To do. Each line of the data should be duplicated precisely.

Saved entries
.....
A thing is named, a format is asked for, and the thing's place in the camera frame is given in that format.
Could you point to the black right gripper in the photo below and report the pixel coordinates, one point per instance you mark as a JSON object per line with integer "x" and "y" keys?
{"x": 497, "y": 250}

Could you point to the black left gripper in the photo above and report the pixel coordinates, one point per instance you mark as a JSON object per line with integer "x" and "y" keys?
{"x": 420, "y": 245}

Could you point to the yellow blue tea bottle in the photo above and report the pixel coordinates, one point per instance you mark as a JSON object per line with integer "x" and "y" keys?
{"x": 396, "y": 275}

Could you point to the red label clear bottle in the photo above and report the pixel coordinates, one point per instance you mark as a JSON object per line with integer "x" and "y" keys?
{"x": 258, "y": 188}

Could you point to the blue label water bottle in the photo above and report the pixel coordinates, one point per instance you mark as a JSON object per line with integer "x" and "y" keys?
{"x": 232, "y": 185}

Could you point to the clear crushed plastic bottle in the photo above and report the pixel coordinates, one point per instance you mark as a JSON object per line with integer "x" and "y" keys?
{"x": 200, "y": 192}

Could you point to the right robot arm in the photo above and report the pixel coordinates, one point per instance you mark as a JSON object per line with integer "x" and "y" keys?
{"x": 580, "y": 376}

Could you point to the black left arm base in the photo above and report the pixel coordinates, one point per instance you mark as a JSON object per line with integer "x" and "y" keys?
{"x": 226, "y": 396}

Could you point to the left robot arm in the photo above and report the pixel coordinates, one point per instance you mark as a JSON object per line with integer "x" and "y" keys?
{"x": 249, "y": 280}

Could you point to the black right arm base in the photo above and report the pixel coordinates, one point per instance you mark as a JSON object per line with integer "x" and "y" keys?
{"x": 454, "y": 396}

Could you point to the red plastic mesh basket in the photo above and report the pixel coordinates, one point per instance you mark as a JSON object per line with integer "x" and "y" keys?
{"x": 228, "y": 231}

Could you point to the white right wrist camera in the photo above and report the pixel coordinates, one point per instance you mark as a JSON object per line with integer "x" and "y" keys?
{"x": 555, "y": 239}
.....
Answer section.
A thing is named, a format is asked for, and the thing's place in the camera frame is given in that format.
Could you point to the black right gripper in the photo below and report the pixel coordinates, one point per instance you mark as a JSON object per line with integer "x" and "y" keys?
{"x": 497, "y": 250}

Could you point to the black left gripper in the photo above and report the pixel coordinates, one point per instance you mark as a JSON object per line with integer "x" and "y" keys?
{"x": 420, "y": 245}

Could you point to the yellow blue tea bottle in the photo above and report the pixel coordinates, one point per instance you mark as a JSON object per line with integer "x" and "y" keys?
{"x": 396, "y": 275}

Could you point to the red label clear bottle in the photo above and report the pixel coordinates, one point per instance you mark as a JSON object per line with integer "x" and "y" keys?
{"x": 258, "y": 188}

Could you point to the blue label water bottle in the photo above and report the pixel coordinates, one point per instance you mark as a JSON object per line with integer "x" and "y" keys?
{"x": 232, "y": 185}

Could you point to the clear crushed plastic bottle in the photo above and report the pixel coordinates, one point per instance you mark as a JSON object per line with integer "x" and "y" keys?
{"x": 200, "y": 192}

Could you point to the right robot arm in the photo above and report the pixel coordinates, one point per instance you mark as a JSON object per line with integer "x" and "y" keys?
{"x": 580, "y": 376}

Could you point to the black left arm base in the photo above and report the pixel coordinates, one point per instance you mark as a JSON object per line with integer "x" and "y" keys?
{"x": 226, "y": 396}

Could you point to the left robot arm in the photo above and report the pixel coordinates, one point per instance you mark as a JSON object per line with integer "x" and "y" keys?
{"x": 249, "y": 280}

Could you point to the black right arm base in the photo above and report the pixel coordinates, one point per instance you mark as a JSON object per line with integer "x" and "y" keys?
{"x": 454, "y": 396}

Could you point to the red plastic mesh basket in the photo above and report the pixel coordinates, one point per instance you mark as a JSON object per line with integer "x" and "y" keys?
{"x": 228, "y": 231}

Could you point to the white right wrist camera in the photo above and report the pixel coordinates, one point per instance you mark as a JSON object per line with integer "x" and "y" keys?
{"x": 555, "y": 239}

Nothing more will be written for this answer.